Retomo agora a primeira afirmação que fiz, lá no primeiro parágrafo: o RelevO de abril está afiado. E não é para selecionar o público, não é para dividir seus leitores entre rivais e amigos, entre aqueles que concordam e aqueles que discordam. É porque o RelevO está sim fazendo política e está sendo ideológico. Como não sê-lo? Mesmo se publicasse receitas de bolo, com o país em frangalhos vexaminosos, seria ideológico, estaria tomando o partido da indiferença e da aceitação. Mas o RelevO não faz isso quando escolhe, por exemplo, publicar uma entrevista sobre histórias em quadrinho que pretendem recontar a História (“A rainha-cadáver do mundo ibérico”), ou um relato pessoal da escritora Natalia Borges Polesso (“Eu escritora, eu lésbica”. O poema da página 11, aliás, é dela?), ou ainda quando satiriza frases-feitas, a autoajuda melosa que em meio ao abandono da educação e da cultura anda tendo, cof, cof, caráter formativo (adorei o José Viral, 17, que teve a grande sacada da vida quando leu no Facebook “Não importa o que você decida, importa o que te faz feliz”), entre tantos outros exemplos e escolhas da edição de abril. Isso é ser afiado sem conversa fiada. É ser afiado quando se consegue espetar o gume em gregos e troianos, na carne que sentir a pontada. Ou alguém aí, filiado a gregos ou troianos, se acha livre de defeitos? Deixar-se cortar pode ser sábia decisão. Deixar a lâmina aguçada do texto abrir uns talhos em nosso mundo simbólico instituído é o que nos faz mudar. Só a fissura no concreto armado das nossas convicções pode nos demover, comover, mover. Só fazemos travessia, ou seja, só saímos de onde estamos se algo nos desequilibrar e nos obrigar a buscar equilíbrio em outros portos, até uma nova travessia. O próprio ato de andar pede de nós desequilíbrio para reequilibrarmo-nos.
De tempos para cá, também percebo a menção do jornal ao caos. Só no editorial de abril, o caos apareceu três vezes. Já falei nas edições anteriores do caos-bagunça, sem a proposição de uma nova ordem, o que é lamentável. Mas há um caos necessário, que revolve a ordem instituída – com a qual, desconfio, não estamos contentes – e pode (deve?) provocar divergência e diversão (falei mais longamente sobre a di-versão na edição de março). A demolição de uma ordem social pode se dar na marra, com a organização de grupos que cheguem quebrando tudo, ou podem se dar – mais lento, mas mais consistente – com a leitura, tendo a palavra uma grande capacidade de tornar as nossas barreiras mais permeáveis, mais porosas, recombinando sua matéria ou mesmo erodindo-a.
A figura do isentão é malvista.
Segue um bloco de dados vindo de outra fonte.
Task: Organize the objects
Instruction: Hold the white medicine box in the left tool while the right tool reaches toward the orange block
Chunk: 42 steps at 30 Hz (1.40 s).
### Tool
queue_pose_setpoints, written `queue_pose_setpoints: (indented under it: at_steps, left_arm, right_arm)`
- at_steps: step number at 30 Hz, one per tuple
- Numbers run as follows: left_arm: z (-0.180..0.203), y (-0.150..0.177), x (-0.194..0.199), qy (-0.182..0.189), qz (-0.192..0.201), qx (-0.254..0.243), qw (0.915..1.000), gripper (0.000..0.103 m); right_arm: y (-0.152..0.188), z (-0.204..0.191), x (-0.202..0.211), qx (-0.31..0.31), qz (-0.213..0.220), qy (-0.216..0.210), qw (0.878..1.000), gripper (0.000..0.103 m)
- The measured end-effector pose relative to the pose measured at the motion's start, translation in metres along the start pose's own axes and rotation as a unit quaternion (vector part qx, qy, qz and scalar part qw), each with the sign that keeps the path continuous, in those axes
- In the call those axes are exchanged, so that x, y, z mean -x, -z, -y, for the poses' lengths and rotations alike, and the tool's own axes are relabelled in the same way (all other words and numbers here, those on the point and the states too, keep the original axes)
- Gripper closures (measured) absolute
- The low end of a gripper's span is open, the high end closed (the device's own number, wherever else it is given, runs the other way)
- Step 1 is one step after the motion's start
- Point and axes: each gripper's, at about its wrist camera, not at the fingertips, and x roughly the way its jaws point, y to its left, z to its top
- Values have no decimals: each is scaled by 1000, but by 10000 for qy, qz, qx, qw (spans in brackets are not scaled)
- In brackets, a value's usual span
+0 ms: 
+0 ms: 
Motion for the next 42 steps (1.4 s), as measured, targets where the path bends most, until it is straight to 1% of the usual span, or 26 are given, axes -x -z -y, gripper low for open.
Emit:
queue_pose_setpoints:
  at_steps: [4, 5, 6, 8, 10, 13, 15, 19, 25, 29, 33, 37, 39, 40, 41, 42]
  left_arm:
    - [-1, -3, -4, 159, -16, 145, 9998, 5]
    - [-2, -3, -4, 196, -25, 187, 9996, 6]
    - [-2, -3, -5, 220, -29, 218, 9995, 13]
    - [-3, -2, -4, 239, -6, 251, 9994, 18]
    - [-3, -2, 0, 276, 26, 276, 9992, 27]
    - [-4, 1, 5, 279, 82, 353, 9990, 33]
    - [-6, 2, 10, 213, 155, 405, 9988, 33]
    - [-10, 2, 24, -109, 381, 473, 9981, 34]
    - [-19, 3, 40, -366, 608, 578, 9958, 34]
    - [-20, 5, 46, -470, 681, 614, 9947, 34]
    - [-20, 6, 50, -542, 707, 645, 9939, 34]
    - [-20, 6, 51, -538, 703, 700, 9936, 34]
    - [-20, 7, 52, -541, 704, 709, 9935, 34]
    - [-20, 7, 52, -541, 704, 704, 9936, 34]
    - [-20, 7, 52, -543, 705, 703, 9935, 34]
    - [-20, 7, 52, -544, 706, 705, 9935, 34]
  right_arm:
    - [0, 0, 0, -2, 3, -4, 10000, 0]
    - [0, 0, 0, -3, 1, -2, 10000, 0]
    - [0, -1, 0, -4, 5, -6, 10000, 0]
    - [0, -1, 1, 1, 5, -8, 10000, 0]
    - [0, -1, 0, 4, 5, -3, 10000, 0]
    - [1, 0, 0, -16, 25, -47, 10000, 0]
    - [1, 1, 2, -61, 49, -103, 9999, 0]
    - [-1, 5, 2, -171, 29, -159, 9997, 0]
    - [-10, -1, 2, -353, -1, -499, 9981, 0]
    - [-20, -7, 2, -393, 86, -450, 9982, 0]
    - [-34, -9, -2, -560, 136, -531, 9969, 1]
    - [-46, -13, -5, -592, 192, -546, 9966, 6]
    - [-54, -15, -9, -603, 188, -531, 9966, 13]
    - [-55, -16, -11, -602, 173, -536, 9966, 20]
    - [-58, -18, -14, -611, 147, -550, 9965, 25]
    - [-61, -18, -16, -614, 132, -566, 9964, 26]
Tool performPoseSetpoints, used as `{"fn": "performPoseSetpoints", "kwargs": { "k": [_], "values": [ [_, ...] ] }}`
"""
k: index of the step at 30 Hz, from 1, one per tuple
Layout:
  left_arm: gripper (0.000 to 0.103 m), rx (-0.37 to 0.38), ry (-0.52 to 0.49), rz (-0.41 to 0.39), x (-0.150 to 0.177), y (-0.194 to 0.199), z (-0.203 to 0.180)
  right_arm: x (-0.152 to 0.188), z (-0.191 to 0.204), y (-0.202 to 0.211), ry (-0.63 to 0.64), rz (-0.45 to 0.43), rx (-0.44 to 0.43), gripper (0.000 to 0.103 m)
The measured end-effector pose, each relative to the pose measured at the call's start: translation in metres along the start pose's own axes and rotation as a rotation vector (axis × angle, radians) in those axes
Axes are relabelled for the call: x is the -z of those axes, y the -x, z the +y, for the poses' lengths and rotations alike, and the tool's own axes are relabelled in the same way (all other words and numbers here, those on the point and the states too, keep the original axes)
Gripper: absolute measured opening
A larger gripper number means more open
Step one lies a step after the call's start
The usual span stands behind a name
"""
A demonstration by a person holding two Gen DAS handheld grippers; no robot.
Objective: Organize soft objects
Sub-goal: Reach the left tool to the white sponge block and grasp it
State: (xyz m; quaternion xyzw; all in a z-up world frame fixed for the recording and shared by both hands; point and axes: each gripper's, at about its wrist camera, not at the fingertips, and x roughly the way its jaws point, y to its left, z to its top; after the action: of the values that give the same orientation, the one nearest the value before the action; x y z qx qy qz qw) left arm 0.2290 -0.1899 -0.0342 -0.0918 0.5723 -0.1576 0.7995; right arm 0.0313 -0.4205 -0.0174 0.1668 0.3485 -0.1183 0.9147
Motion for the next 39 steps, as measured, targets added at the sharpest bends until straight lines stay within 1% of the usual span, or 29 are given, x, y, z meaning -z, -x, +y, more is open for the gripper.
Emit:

O isentão fecha os olhos, ou talvez os abaixe para ver melhor o umbigo. Mas a ideia de estar em cima do muro sempre me foi sedutora, acho a imagem bem rica. De cima do muro pode-se olhar para os dois lados e para as linhas do horizonte, descobrir a comédia humana em ação, assistir à miséria humana em ato. Porque quem está só em um dos lados não vê o outro, vê um muro e atira pedras sem saber direito em quem acerta.
Ficar em cima do muro – entendam, é uma imagem retórica, pois sabemos que descemos dele muitas vezes – é ter ponto de vista privilegiado, mesmo que sejamos alvos fáceis de pauladas e pedradas.
Enfim, lâmina afiada e caos resumem a cadeia significante que propus para a avaliação do RelevO de abril. A lâmina revolve, busca fazer do caos uma outra ordem possível e oculta. Pode machucar, mas desperta todo o mundo que não está anestesiado. E espero que não estejamos.